Em definição simples, um super-herói é um personagem fictício dotado de habilidades impressionantes que as utiliza em virtude da justiça. Como na maioria dos casos, a primeira imagem que se forma é de um individuo portador de poderes surpreendentes que vão da capacidade de voar até de manipular a matéria, mas quando se fala das bandas desenhadas é comum acrescentar nelas os vigilantes, cujas habilidades são mais simples, mas ainda possuindo vantagens sobre uma pessoa comum. Na literatura e nas histórias em quadrinhos, esta fantasia se demonstra altamente eficiente para atrair o público jovem e até mesmo adulto, formando assim um grande número de consumidores e fãs deste mercado, e não demorou para que estas fantásticas aventuras fossem transformadas em animações para a televisão e, com o tempo, despertassem o interesse de produtoras. Logo nos anos 1940 são lançados seriados no formato de live-actions que se tornariam mais populares nos anos 1970 e, novamente, nos dias atuais. Exemplificando este momento, podemos mencionar o grande sucesso da série o Incrível Hulk,  com Bill Bixby interpretando o solitário Dr Banner, e o fisiculturista Lou Ferrigno dando vida ao “Gigante Esmeralda”, assim como As aventuras do Super-Homem, de 1948, e o quase infame Batman, estrelado por Adam West. Não tardaria para que surgisse uma nova preocupação, principalmente quando estes super-heróis passaram a migrar lentamente das páginas dos quadrinhos para as telas de cinema: o realismo. Como transportar algo tão fantasioso para as telas sem contar com a liberdade que uma animação confortavelmente proporciona? Isto implicaria em duas necessidades que vem sendo até hoje trabalhadas: aperfeiçoamento dos artifícios visuais (especificamente efeitos especiais e computação gráfica) e melhoria na capacidade de adaptação.
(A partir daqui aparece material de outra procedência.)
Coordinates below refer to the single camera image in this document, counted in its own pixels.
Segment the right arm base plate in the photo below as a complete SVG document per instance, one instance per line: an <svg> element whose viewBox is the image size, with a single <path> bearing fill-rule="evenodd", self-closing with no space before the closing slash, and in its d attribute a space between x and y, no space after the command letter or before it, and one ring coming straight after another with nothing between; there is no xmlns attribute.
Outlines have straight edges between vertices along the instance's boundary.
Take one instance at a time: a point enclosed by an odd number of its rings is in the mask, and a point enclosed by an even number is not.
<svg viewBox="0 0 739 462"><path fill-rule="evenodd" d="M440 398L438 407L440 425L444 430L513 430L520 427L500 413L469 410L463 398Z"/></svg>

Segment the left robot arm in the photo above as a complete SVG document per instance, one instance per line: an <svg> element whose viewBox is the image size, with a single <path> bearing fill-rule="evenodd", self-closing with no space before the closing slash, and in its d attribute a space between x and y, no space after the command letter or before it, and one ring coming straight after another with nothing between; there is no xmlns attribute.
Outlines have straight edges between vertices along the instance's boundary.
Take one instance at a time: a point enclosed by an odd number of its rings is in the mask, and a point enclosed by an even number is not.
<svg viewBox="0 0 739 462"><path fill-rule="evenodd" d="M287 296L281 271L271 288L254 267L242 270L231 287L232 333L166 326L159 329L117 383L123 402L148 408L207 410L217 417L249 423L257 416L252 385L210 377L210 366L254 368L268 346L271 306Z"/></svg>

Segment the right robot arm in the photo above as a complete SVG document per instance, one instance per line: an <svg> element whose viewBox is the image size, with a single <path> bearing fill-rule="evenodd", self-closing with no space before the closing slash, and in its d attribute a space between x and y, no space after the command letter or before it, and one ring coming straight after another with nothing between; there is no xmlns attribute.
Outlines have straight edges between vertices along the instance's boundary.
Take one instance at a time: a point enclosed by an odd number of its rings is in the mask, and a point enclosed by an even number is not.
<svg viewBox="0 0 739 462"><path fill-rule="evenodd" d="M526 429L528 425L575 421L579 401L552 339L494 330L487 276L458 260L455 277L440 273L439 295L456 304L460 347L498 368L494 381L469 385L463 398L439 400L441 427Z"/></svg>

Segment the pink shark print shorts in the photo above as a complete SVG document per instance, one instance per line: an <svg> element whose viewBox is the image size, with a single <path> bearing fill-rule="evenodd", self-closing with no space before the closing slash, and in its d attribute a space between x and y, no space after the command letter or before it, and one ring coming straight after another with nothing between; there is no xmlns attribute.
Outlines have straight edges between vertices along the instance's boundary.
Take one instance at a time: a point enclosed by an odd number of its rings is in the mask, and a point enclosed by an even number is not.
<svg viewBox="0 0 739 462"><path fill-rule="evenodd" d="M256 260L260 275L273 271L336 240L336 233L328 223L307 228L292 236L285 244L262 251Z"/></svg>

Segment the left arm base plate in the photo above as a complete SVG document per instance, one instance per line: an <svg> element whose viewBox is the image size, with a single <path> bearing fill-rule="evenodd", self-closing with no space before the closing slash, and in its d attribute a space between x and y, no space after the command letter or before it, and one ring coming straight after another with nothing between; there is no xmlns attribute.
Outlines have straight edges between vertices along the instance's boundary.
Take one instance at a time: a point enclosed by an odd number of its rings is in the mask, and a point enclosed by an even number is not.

Seres com superpoderes existem desde a mitologia grega, e nos dias de hoje têm ganhado importância paras as mídias e a cultura popular, seja ele Flash Gordon ou Deadpool. Um filme de super-herói pode ou não ser uma adaptação de algum personagem original dos quadrinhos, mas estes são bem mais comuns e responsáveis por iniciar esta nova febre. O primeiro longa metragem deste tipo mais significativo talvez seja justamente Super-Homem: o filme, de 1978, estrelado por Christopher Reeve, sendo essencialmente inovador por seus efeitos visuais, entre eles fazer Reeve voar pelos céus de Metrópolis. Mesmo Reeve não sendo do tipo musculoso para se encaixar no papel, o principal era levar os poderes do personagem para as telas da forma mais convincente e fiel possíveis. Um dos sinais da tentativa de tornar a realidade dos quadrinhos mais próxima da nossa pode ser vista em Blade (1998), em seguida com X-Men (2000), começando pelo simples detalhe de escalarem um elenco cuja aparência poderia se aproximar dos personagens originais. Wesley Snipes até hoje é a face mais popular do híbrido caçador de vampiros, o mesmo vale para Hugh Jackman, com Wolverine.

Das adaptações que se seguiram, incluindo produções mais obscuras como Spawn (de 1997, com Michel Jai White e John Leguizamo), Barb wire (1996, com Pamela Anderson) e A Sombra (1994, com Alec Baldwin), o primeiro a condizer com a realidade foi justamente um filme sobre vigilante. Apesar de O fantasma (1996) se encaixar nesta categoria, O justiceiro (2004) é quem leva este mérito. Estrelado por John Travolta e Thomas Jane, conta com um personagem cuja história nas páginas ilustradas da Marvel poderia muito bem ter surgido de um conto policial de vingança, sendo o diferencial de Frank Castle seu treinamento e seu grande conhecimento e habilidade com armas. Em escala um pouco mais extravagante se encontra V de vingança (2006), mesmo com Alan Moore não aprovando totalmente a produção. V de vingança se passa em um ambiente hipotético, mas não muito distante do que já foi vivenciado em países que passaram por regimes fascistas.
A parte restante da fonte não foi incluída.